Aklınıza, ruhunuza, elinize sağlık Nurullah Bey.
Ali Saydam
* *
Nurullah Öztürk, bu kitapta bize insanlığın maddi olarak en temel ilişkisini anlatıyor; ticaret ve perakende. Ticaretin ama daha çok parakende ticaretin 4000 yıl öncesine uzanan geçmişi, bu kitapta bize gösteriyor ki, ticaret ekonomik bir ilişki olduğu kadar sosyal, kültürel ve tabii politik bir ilişki biçimidir ve bu ilişki biçimi şüphesiz ki, toplumsal yapıları, toplumları ve toplumların, kavimlerin yolculuğunu belirler. Bu kitapta, Asurlu tüccarlardan, Mezopotamya’nın bereketli topraklarınının ürettiğini kadim uygarlıklara dönüştüren halklardan, sonra Anadolu’dan, sonra Balkanlar’dan, sonra da ta Dicle’nin Fırat’ın suladığı topraklarda insanlığın ilk sistematik ticaretininden ve onun düzeninden yola çıkıyor Nurullah Öztürk…
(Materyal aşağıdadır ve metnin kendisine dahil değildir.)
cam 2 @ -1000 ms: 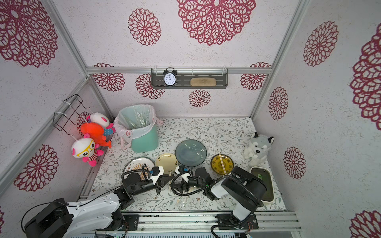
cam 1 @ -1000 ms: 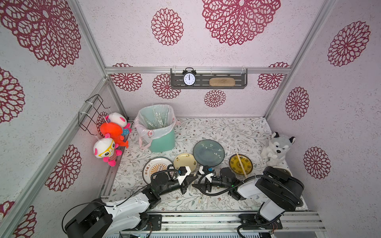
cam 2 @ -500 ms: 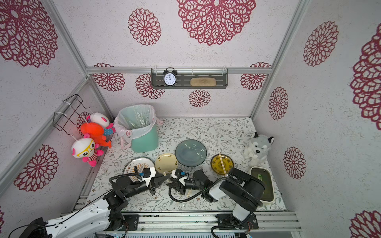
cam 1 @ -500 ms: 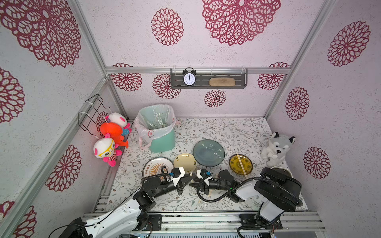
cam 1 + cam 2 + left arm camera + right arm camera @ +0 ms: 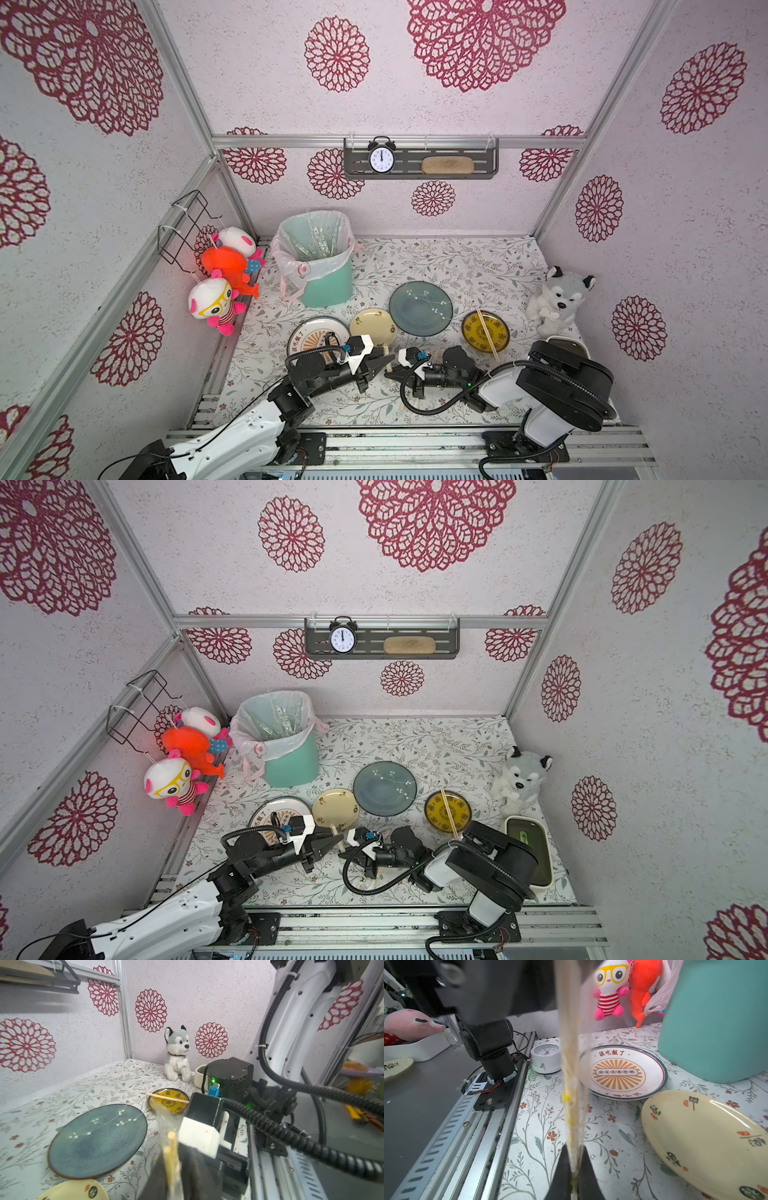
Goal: Remove the packaging of disposable chopsticks
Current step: Remove the packet bag from the disposable chopsticks.
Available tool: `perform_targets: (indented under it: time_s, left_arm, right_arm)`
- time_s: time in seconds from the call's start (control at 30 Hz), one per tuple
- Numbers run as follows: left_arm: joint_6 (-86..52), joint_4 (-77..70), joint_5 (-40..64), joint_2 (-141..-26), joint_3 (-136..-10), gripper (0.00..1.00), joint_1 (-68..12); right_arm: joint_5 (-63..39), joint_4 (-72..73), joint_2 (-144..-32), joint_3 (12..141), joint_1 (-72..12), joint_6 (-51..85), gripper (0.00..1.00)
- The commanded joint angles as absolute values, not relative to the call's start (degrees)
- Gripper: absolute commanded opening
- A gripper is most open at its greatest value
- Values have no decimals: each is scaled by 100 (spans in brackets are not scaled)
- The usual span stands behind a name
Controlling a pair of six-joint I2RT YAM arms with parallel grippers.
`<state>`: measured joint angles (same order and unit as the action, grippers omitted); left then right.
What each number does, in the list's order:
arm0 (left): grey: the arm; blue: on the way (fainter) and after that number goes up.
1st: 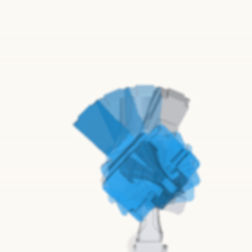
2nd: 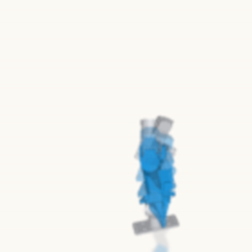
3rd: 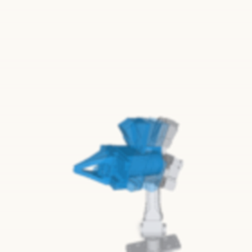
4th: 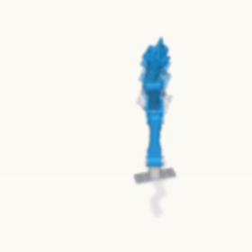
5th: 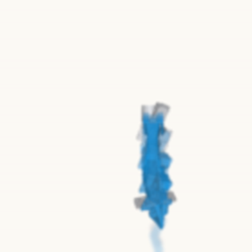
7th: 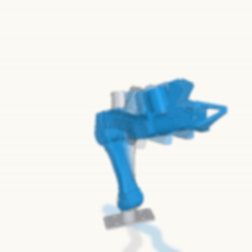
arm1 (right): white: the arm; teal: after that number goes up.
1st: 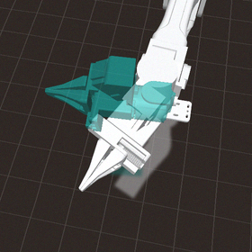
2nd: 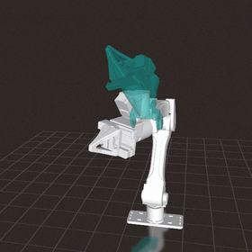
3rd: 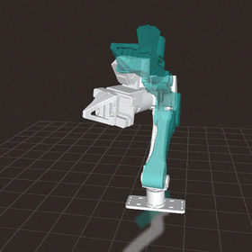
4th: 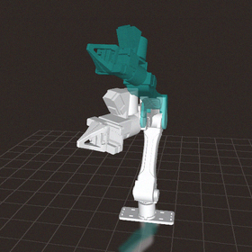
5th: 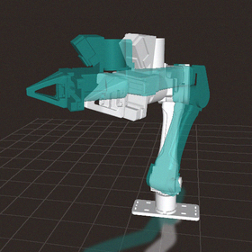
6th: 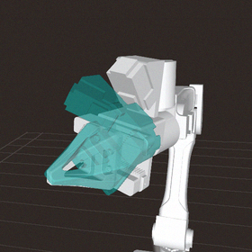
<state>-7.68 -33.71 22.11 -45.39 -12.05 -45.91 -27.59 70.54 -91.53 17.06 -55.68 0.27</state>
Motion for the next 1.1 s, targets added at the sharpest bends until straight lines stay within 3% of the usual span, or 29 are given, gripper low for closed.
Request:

Bütün bu coğrafyalarda başlayan insanlığın ilk yazılı, sistematik, ticarî ve ekonomik uğraşları bu çalışmada gözünüzün önünden geçecek. Osmanlı’nın ticarî uğraşlarını ve onun bilinmeyen birçok yönünü de bu kitapta keşfedeceksiniz.
Kapalıçarşı’nın gizeminden yola çıkarak, şu an dünyada ülkelerin milli geliri kadar ciro yapan parakende devlerine işte bu 4 bin yıllık yolculuktan sonra varacaksınız.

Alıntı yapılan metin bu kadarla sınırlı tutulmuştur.